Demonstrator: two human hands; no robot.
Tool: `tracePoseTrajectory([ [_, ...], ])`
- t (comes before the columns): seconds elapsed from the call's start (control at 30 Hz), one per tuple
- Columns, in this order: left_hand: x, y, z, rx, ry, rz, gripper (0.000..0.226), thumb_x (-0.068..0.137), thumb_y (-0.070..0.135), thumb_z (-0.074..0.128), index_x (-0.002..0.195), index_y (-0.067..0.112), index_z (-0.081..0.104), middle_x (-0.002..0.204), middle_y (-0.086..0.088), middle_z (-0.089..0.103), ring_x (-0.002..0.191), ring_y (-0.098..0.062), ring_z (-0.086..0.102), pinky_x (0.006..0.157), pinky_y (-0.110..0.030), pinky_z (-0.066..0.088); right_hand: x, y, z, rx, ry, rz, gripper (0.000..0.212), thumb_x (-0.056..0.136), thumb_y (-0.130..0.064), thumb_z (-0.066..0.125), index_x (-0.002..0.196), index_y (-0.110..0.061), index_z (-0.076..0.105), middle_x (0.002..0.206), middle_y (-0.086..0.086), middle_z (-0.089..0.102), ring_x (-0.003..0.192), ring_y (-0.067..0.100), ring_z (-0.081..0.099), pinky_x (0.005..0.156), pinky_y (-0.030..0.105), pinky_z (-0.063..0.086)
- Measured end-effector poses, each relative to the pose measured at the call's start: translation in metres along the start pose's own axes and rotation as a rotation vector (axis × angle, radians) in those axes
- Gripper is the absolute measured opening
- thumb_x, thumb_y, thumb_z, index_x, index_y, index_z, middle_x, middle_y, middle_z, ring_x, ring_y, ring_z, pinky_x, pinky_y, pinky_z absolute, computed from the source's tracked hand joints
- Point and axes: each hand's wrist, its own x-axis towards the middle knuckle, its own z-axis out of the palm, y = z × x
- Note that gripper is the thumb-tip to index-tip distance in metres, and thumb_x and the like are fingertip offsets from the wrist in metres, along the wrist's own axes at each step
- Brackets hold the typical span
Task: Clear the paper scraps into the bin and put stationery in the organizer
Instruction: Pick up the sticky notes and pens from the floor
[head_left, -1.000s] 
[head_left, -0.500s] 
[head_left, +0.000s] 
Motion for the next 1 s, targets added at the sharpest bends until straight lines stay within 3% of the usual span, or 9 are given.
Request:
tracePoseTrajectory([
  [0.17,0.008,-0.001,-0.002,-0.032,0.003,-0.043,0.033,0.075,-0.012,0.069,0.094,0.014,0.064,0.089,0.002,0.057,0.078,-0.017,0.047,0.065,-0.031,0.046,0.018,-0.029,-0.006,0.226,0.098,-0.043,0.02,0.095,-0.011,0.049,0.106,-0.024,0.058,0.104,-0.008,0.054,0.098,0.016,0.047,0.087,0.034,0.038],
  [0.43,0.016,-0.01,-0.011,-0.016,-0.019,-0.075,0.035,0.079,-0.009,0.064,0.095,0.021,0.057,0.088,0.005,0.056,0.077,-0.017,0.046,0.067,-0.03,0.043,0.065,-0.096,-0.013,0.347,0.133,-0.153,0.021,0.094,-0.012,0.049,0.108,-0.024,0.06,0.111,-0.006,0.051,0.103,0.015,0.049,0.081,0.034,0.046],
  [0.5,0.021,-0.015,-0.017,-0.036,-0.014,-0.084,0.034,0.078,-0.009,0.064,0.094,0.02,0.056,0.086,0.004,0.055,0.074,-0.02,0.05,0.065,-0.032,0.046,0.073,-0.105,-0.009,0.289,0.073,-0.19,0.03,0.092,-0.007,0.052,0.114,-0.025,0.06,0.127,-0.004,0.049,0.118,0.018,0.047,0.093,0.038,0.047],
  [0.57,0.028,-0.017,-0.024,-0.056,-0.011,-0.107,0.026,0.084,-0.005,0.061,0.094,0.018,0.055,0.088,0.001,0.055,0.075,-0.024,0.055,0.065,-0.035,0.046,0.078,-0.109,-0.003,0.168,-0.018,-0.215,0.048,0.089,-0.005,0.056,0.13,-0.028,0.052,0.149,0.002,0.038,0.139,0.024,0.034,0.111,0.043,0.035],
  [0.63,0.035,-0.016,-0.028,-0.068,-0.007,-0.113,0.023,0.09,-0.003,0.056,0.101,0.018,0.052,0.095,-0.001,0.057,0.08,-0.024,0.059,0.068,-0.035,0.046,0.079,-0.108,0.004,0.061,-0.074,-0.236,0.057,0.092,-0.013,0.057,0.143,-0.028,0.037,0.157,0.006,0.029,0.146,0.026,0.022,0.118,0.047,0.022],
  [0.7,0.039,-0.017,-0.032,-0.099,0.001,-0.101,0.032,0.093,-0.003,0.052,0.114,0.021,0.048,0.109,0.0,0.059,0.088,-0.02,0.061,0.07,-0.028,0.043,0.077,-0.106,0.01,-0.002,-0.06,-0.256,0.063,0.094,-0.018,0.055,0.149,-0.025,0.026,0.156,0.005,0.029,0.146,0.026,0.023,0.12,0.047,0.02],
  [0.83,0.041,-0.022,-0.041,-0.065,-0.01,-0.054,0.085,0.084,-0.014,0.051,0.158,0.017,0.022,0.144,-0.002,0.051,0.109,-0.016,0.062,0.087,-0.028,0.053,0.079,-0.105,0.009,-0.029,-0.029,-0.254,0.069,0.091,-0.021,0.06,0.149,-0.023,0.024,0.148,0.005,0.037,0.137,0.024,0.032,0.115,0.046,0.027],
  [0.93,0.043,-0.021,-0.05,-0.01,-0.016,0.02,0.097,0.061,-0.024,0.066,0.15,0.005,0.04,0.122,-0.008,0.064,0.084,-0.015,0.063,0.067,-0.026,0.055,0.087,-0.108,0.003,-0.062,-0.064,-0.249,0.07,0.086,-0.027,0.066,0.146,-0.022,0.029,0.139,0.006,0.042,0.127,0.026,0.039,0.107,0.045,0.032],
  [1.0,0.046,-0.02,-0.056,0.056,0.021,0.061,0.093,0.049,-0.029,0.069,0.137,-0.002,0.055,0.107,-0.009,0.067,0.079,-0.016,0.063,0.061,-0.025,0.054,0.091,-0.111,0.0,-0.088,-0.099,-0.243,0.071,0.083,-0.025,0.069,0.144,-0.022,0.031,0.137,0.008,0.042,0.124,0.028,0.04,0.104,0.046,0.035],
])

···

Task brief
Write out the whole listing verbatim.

Solution to this task
Demonstrator: two human hands; no robot.
Tool: `tracePoseTrajectory([ [_, ...], ])`
- t (comes before the columns): seconds elapsed from the call's start (control at 30 Hz), one per tuple
- Columns, in this order: left_hand: x, y, z, rx, ry, rz, gripper (0.000..0.226), thumb_x (-0.068..0.137), thumb_y (-0.070..0.135), thumb_z (-0.074..0.128), index_x (-0.002..0.195), index_y (-0.067..0.112), index_z (-0.081..0.104), middle_x (-0.002..0.204), middle_y (-0.086..0.088), middle_z (-0.089..0.103), ring_x (-0.002..0.191), ring_y (-0.098..0.062), ring_z (-0.086..0.102), pinky_x (0.006..0.157), pinky_y (-0.110..0.030), pinky_z (-0.066..0.088); right_hand: x, y, z, rx, ry, rz, gripper (0.000..0.212), thumb_x (-0.056..0.136), thumb_y (-0.130..0.064), thumb_z (-0.066..0.125), index_x (-0.002..0.196), index_y (-0.110..0.061), index_z (-0.076..0.105), middle_x (0.002..0.206), middle_y (-0.086..0.086), middle_z (-0.089..0.102), ring_x (-0.003..0.192), ring_y (-0.067..0.100), ring_z (-0.081..0.099), pinky_x (0.005..0.156), pinky_y (-0.030..0.105), pinky_z (-0.063..0.086)
- Measured end-effector poses, each relative to the pose measured at the call's start: translation in metres along the start pose's own axes and rotation as a rotation vector (axis × angle, radians) in those axes
- Gripper is the absolute measured opening
- thumb_x, thumb_y, thumb_z, index_x, index_y, index_z, middle_x, middle_y, middle_z, ring_x, ring_y, ring_z, pinky_x, pinky_y, pinky_z absolute, computed from the source's tracked hand joints
- Point and axes: each hand's wrist, its own x-axis towards the middle knuckle, its own z-axis out of the palm, y = z × x
- Note that gripper is the thumb-tip to index-tip distance in metres, and thumb_x and the like are fingertip offsets from the wrist in metres, along the wrist's own axes at each step
- Brackets hold the typical span
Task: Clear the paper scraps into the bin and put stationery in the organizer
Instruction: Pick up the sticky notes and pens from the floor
[head_left, -1.000s] 
[head_left, -0.500s] 
[head_left, +0.000s] 
Motion for the next 1 s, targets added at the sharpest bends until straight lines stay within 3% of the usual span, or 9 are given.
Request:
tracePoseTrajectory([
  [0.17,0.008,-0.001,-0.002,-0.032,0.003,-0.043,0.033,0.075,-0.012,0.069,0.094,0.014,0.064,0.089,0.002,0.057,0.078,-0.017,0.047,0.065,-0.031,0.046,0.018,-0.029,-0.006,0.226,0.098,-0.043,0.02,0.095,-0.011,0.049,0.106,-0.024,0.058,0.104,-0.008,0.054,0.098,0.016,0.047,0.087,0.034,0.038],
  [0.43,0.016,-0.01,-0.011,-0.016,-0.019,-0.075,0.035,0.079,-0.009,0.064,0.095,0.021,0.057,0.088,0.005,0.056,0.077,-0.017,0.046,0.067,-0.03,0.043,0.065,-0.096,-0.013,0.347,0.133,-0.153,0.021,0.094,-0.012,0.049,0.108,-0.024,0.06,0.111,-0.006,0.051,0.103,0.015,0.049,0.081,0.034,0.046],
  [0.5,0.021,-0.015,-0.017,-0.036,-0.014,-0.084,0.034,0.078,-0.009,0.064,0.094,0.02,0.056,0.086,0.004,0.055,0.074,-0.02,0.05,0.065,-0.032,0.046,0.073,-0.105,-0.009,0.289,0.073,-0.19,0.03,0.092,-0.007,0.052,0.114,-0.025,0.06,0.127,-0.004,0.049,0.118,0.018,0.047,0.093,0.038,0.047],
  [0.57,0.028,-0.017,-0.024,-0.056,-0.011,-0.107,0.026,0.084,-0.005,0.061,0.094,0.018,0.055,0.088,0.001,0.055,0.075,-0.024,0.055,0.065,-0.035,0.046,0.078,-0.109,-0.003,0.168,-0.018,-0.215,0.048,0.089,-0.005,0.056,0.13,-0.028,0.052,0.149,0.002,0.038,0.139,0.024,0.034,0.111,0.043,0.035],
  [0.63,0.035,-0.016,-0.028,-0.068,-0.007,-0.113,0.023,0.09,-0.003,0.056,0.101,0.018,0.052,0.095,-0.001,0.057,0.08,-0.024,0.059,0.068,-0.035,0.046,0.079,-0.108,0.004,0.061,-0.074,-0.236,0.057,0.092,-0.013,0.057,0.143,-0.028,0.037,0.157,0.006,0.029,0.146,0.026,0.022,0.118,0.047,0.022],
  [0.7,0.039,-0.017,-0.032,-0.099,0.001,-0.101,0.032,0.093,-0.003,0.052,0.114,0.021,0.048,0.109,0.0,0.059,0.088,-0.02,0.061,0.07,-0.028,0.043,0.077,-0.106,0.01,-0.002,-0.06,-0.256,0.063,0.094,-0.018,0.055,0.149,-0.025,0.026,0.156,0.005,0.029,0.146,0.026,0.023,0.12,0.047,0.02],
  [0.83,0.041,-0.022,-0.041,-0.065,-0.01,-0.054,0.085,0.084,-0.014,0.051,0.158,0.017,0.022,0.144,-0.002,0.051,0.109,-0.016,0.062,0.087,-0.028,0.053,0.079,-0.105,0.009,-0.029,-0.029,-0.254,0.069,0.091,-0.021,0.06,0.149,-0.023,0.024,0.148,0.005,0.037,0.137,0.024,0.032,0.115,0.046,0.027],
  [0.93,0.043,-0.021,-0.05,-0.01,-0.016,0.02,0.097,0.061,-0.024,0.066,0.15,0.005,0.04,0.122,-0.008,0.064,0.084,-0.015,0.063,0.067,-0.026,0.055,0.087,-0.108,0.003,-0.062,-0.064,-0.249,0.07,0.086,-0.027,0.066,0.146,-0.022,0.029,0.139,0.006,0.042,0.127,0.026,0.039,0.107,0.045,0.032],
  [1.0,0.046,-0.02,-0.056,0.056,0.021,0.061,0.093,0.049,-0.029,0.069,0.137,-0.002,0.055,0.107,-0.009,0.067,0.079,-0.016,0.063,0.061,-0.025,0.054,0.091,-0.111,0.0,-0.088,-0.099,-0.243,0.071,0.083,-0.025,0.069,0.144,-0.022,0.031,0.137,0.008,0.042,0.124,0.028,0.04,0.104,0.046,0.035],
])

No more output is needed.